Синяки и мозоли, натёртые цепью на шее, прошли, но и с новой, гладкой кожей хан помнил железную хватку – не боль – унижение бессилия, что впивается, душит и не заживает.
Штепс, который с бесчувственной крепкостью прижимал к себе Гульку одной правой рукой, по-хозяйки толкнул перекошенную и застрявшую в снеге калитку, ломанулся к крыльцу и уже стучал в дверь с пробивающей силой – так, что Гулька зажмуривалась. Хрясть! хрясть! хрясть! кулаком – загремели засовы, дверь открылась немного, и Штепс сразу всунул в щель свободную руку – гвоздодёром, клещами оторвал, распахнул, и в проёме застряла старуха Зажилова, в шерстяной тёплой юбке, мохеровой кофте, с прокопчённой коричневой мордой, похожей вблизи на перекопанное поле.
– Не пущу! – прямо Штепсу – и Гульке! – в лицо, – раскрыв в лае щербатую золотозубую пасть. – Прошмандовку твою!.. Ты её будешь шкворить, кобель, а потом её выблядков ко мне в дом приводить?! Не пу-у-у-ущ-щ-у-у! Ты живи тогда с ней давай, с ней, и жучат её тоже давай признавай насовсем! Неохота им сопли, говно убирать? Ну а как?! Ты же с ней теперь, с ней! Вот такая жизнь новая!.. Слышишь ты, простипома! Да ты как вообще только посмела даже в мыслях подумать ко мне притащиться?! Ты с моим мужиком, ты чужое брала и теперь мне свои потроха?! Вот наседку нашла?! Молодец! А ты будешь с моим мужиком жизнь устраивать?! – Это матери лаяла через голову Гульки – вот кипяще выплёвывала непонятное полностью, но отчётливо мерзкое, прожигавшее так, что он, хан, даже холод перестал ощущать – чуял жар от стыда, раскалявшего, не умещавшегося…

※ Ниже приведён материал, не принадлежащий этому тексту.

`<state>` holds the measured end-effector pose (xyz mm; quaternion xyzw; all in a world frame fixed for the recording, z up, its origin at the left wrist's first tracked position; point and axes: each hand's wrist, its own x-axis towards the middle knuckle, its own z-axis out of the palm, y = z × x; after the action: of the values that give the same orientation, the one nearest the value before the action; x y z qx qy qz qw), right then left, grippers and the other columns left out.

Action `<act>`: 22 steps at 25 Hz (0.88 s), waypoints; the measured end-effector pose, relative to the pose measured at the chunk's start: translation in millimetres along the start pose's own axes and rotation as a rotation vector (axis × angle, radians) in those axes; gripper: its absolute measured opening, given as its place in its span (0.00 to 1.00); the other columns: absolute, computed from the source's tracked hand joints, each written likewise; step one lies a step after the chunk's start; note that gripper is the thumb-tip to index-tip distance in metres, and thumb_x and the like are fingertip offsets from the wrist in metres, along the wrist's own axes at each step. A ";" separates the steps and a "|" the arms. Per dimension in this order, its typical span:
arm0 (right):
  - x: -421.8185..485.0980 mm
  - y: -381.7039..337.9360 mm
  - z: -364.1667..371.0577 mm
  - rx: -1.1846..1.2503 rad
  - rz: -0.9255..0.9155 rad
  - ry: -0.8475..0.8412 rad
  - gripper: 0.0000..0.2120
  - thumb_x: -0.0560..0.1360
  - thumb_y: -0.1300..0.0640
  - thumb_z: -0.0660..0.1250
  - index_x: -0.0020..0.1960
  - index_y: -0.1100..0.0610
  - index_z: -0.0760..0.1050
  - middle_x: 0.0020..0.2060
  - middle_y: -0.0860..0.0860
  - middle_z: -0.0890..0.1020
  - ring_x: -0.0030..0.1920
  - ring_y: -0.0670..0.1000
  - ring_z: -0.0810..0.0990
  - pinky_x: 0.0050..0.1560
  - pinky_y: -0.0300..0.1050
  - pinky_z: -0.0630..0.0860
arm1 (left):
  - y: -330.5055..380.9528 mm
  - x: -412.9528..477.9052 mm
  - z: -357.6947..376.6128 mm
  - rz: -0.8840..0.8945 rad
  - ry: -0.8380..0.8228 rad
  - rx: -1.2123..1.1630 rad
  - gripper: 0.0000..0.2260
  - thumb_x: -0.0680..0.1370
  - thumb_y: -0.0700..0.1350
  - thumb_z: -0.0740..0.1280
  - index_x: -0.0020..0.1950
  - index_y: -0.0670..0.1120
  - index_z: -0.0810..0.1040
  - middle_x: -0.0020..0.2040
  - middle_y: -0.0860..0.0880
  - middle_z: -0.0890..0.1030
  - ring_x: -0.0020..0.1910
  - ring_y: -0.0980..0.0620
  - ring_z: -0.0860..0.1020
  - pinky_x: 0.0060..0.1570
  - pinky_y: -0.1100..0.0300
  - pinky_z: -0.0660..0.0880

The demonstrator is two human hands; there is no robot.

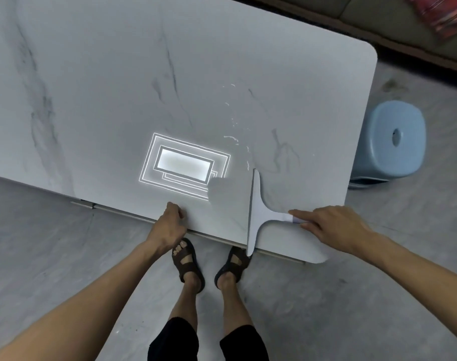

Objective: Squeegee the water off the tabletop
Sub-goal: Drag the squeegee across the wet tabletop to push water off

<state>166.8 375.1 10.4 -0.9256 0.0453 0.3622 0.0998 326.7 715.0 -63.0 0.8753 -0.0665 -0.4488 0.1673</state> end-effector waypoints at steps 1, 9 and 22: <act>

Штепс пихал её в грудь кулаком, и пихалась она на пороге, они оба, проложенные пухлой маленькой Гулькой, угодившей между, закричавшей «мама!» от страха перед этой оскаленной, лающей, лютоглазой, плюющейся мерзостью; мать застыла с таким лицом, будто, стиснув зубы, себе откусила язык; хан хотел, чтобы всё это кончилось прямо сейчас – вырвать Гульку из рук, чуял малость свою, неспособность дотянуться до Штепсовых рук…
Штепс нажал, протолкнул и пропихивал гадину вглубь коридора – обрушилась и брызнула Великая китайская стена из трёхлитровых банок; мать схватилась за ханский капюшон, как за впившийся в горло ошейник, и рванула, втащила его на крыльцо; спотыкаясь о вёдра и ножки опрокинутых стульев, шли за грохотом падающих чашек и за Гулькиным режущим криком – мимо кухни с железной печкой-бочкой; впереди, в тупике большой комнаты, крик захлебнулся и сразу же – как на похоронах заревела старуха; хан рванулся вперёд – за сестрёнкой, так, что треснули нитки в его капюшоне-ошейнике и в самой его будто бы шее, – Гулька сидела на засаленном коричневом диване – с огромными от ужаса, дрожащими глазами; хан кинулся к ней, повалился, обеими руками обхватил тугого мехового толстячка – сберечь, закрыть от лая, от превращающихся в когти человеческих ногтей, от проступающей на человечьих лицах волчьей шерсти.